### EXERCISE DESCRIPTION:
Go through the data below and copy each line that includes "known".

----------

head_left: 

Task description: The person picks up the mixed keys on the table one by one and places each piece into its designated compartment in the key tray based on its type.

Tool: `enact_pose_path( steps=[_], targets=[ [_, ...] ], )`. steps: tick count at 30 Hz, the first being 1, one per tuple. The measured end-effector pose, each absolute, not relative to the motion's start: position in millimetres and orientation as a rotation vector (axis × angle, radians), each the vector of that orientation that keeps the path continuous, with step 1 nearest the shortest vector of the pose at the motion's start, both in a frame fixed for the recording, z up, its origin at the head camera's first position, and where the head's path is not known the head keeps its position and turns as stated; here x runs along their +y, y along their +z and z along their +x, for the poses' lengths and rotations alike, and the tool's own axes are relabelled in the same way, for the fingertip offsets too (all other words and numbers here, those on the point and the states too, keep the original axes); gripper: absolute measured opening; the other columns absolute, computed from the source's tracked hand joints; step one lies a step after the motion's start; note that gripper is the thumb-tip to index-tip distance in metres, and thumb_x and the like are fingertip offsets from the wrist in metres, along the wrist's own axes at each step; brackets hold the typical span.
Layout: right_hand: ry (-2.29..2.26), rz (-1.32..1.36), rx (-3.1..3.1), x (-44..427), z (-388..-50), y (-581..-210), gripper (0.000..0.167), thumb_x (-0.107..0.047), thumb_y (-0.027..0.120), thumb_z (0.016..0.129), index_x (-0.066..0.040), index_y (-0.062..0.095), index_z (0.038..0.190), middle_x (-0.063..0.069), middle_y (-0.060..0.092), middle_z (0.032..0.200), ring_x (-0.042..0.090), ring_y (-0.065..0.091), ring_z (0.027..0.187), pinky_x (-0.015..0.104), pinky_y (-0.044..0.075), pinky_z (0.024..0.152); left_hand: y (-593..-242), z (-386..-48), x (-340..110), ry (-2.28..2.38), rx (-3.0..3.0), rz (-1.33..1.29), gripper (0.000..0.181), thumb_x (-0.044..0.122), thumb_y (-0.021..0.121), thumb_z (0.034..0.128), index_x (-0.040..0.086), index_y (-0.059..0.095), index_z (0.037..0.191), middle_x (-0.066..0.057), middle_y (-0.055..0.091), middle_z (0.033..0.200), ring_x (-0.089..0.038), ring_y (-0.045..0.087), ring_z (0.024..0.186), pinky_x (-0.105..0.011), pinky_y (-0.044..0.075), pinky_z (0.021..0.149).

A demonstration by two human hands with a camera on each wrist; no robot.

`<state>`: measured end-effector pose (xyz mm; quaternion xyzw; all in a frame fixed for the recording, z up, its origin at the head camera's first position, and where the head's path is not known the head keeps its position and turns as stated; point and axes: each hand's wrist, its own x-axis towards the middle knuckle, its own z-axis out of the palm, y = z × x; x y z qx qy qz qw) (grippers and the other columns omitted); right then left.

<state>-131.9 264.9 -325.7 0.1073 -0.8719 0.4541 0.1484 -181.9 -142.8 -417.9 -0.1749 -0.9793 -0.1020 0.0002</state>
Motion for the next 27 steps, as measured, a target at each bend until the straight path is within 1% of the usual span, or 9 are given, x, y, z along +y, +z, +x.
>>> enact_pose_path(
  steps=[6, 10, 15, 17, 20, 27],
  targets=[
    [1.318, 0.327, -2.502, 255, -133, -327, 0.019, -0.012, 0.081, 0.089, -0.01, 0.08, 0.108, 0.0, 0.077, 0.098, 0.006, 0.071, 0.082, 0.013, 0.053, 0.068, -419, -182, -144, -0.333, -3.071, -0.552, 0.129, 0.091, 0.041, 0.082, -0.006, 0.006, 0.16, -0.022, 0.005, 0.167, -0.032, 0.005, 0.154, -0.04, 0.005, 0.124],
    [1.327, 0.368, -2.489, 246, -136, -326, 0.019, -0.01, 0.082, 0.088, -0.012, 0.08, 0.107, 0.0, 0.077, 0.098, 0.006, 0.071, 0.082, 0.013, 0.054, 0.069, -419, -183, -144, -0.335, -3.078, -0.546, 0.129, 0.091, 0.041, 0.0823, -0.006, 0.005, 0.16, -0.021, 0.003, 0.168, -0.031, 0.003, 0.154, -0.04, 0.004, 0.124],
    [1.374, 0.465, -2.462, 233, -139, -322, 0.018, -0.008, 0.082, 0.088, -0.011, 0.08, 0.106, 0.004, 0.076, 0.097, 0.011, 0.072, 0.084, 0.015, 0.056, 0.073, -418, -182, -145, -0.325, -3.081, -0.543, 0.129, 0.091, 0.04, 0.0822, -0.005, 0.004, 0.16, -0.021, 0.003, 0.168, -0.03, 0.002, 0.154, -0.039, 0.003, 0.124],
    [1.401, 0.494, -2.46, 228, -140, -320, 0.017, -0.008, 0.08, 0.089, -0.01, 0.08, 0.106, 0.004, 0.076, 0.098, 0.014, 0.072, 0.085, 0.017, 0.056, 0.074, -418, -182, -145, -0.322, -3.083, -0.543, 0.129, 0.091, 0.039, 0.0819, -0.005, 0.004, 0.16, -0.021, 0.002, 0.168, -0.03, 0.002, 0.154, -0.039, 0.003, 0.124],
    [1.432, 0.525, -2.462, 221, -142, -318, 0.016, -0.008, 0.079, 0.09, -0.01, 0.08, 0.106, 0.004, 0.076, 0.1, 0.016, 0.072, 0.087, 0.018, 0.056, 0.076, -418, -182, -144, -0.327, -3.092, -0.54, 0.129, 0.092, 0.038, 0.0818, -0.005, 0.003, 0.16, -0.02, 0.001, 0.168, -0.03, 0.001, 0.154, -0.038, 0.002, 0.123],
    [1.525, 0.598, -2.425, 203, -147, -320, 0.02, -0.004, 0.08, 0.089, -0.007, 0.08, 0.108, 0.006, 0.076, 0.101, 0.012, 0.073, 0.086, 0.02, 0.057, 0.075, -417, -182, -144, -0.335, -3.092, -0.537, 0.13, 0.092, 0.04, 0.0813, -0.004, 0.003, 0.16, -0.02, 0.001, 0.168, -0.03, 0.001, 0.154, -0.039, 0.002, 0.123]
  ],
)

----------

### EXERCISE RESULT:
Tool: `enact_pose_path( steps=[_], targets=[ [_, ...] ], )`. steps: tick count at 30 Hz, the first being 1, one per tuple. The measured end-effector pose, each absolute, not relative to the motion's start: position in millimetres and orientation as a rotation vector (axis × angle, radians), each the vector of that orientation that keeps the path continuous, with step 1 nearest the shortest vector of the pose at the motion's start, both in a frame fixed for the recording, z up, its origin at the head camera's first position, and where the head's path is not known the head keeps its position and turns as stated; here x runs along their +y, y along their +z and z along their +x, for the poses' lengths and rotations alike, and the tool's own axes are relabelled in the same way, for the fingertip offsets too (all other words and numbers here, those on the point and the states too, keep the original axes); gripper: absolute measured opening; the other columns absolute, computed from the source's tracked hand joints; step one lies a step after the motion's start; note that gripper is the thumb-tip to index-tip distance in metres, and thumb_x and the like are fingertip offsets from the wrist in metres, along the wrist's own axes at each step; brackets hold the typical span.
`<state>`: measured end-effector pose (xyz mm; quaternion xyzw; all in a frame fixed for the recording, z up, its origin at the head camera's first position, and where the head's path is not known the head keeps its position and turns as stated; point and axes: each hand's wrist, its own x-axis towards the middle knuckle, its own z-axis out of the palm, y = z × x; x y z qx qy qz qw) (grippers and the other columns omitted); right then left.

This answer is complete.